### About this exercise
Go through the following data and transcribe exactly the stretch of lines from the one holding "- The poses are" to the one holding "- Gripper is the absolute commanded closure", both included.

-- Opening Marker --

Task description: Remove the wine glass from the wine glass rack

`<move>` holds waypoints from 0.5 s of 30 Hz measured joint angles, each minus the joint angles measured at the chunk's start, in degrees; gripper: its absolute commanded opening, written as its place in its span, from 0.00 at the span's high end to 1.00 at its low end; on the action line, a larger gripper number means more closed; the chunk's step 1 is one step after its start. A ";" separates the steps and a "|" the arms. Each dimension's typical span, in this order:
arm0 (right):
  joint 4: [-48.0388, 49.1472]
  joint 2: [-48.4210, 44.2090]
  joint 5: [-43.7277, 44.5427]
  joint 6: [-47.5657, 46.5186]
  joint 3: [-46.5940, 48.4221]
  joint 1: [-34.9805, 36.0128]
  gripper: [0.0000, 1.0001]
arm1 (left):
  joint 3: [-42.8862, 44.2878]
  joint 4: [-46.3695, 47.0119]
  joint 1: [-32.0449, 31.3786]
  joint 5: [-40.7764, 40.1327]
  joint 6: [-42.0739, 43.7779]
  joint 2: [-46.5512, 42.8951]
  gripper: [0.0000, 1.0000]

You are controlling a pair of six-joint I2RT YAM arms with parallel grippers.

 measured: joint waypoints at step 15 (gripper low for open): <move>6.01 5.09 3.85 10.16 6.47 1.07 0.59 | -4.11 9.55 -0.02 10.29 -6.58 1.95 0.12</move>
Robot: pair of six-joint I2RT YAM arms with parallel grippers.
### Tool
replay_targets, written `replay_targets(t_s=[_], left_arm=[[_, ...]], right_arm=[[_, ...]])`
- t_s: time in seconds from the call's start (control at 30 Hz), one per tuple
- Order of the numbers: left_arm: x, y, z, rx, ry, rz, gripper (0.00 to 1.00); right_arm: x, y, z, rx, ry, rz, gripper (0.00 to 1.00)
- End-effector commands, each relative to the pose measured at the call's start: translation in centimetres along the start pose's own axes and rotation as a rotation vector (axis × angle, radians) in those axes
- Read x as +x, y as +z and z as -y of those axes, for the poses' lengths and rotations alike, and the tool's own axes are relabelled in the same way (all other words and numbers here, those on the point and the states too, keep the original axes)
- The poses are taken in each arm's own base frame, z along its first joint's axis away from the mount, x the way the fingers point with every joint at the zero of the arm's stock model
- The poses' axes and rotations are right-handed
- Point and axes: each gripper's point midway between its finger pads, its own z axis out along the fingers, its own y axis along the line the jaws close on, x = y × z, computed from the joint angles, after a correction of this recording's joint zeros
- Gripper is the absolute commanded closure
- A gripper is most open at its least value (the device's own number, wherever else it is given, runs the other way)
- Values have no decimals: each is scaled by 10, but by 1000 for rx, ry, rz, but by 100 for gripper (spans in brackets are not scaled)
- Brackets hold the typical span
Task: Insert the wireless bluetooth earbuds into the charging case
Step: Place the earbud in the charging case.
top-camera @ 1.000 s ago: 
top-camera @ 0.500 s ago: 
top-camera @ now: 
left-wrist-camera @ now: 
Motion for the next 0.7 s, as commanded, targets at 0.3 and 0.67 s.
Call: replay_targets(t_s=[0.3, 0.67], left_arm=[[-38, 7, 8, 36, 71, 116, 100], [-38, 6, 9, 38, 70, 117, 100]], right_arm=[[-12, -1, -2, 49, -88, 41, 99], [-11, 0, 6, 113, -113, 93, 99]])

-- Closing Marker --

### Your response
- The poses are taken in each arm's own base frame, z along its first joint's axis away from the mount, x the way the fingers point with every joint at the zero of the arm's stock model
- The poses' axes and rotations are right-handed
- Point and axes: each gripper's point midway between its finger pads, its own z axis out along the fingers, its own y axis along the line the jaws close on, x = y × z, computed from the joint angles, after a correction of this recording's joint zeros
- Gripper is the absolute commanded closure

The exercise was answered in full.